## What is required
Your output should be each line from the material below that has the word "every".
*** Dataset section Section Begins ***
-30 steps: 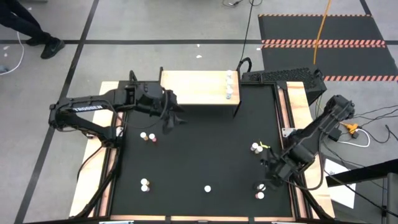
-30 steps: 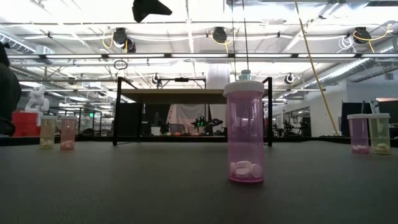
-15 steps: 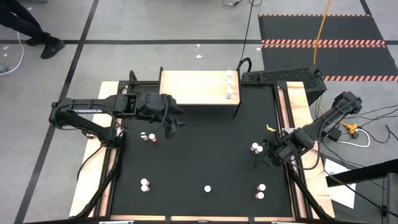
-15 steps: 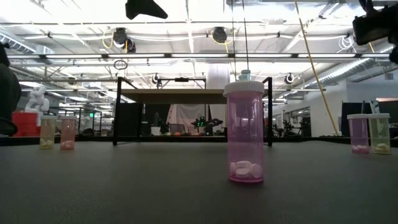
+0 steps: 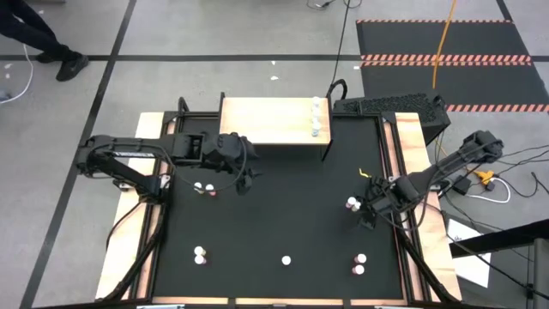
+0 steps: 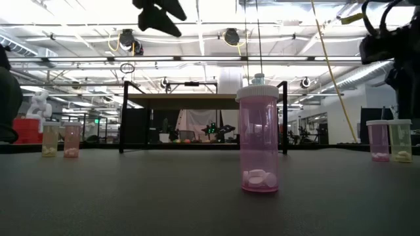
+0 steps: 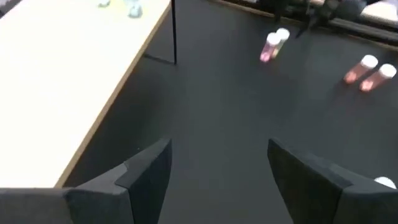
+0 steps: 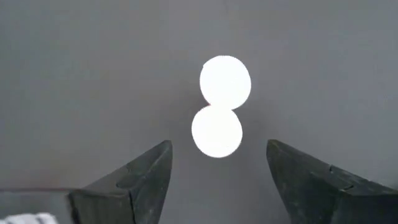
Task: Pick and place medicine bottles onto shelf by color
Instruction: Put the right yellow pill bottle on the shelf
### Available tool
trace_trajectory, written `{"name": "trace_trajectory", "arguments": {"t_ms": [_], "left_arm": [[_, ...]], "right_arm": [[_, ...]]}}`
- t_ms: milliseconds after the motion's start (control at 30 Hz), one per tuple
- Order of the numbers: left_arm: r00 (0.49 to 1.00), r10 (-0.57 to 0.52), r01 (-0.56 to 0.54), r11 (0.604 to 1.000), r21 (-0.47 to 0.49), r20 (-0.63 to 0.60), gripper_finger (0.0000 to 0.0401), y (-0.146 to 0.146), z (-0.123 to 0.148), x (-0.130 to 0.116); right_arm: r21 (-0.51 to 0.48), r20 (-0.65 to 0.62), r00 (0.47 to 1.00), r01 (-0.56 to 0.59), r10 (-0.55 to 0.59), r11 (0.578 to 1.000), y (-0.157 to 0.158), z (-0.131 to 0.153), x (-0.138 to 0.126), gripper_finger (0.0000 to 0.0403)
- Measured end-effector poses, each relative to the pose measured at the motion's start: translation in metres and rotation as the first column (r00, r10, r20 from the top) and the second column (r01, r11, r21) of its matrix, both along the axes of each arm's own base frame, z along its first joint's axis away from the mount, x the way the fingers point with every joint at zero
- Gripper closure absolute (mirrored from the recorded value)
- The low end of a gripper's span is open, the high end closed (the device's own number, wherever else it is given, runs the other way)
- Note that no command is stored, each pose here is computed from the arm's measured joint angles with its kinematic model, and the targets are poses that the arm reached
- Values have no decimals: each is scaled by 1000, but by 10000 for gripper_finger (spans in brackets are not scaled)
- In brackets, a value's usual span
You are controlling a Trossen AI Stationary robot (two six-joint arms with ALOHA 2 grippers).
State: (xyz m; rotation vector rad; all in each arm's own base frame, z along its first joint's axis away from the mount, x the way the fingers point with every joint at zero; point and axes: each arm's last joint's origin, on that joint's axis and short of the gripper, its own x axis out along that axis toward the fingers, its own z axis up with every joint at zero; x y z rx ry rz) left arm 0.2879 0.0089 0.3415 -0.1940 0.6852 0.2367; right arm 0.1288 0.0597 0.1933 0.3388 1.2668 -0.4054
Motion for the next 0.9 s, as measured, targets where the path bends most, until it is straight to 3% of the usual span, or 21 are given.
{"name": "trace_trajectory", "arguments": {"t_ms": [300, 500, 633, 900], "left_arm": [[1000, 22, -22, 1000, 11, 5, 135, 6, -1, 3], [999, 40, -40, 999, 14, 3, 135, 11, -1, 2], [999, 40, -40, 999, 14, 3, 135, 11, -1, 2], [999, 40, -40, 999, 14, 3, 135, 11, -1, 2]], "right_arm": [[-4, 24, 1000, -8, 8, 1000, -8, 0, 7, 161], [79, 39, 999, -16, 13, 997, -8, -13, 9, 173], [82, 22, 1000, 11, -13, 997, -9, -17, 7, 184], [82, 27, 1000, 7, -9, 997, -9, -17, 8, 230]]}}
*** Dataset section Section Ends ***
## Result
- Measured end-effector poses, each relative to the pose measured at the motion's start: translation in metres and rotation as the first column (r00, r10, r20 from the top) and the second column (r01, r11, r21) of its matrix, both along the axes of each arm's own base frame, z along its first joint's axis away from the mount, x the way the fingers point with every joint at zero
State: (xyz m; rotation vector rad; all in each arm's own base frame, z along its first joint's axis away from the mount, x the way the fingers point with every joint at zero; point and axes: each arm's last joint's origin, on that joint's axis and short of the gripper, its own x axis out along that axis toward the fingers, its own z axis up with every joint at zero; x y z rx ry rz) left arm 0.2879 0.0089 0.3415 -0.1940 0.6852 0.2367; right arm 0.1288 0.0597 0.1933 0.3388 1.2668 -0.4054

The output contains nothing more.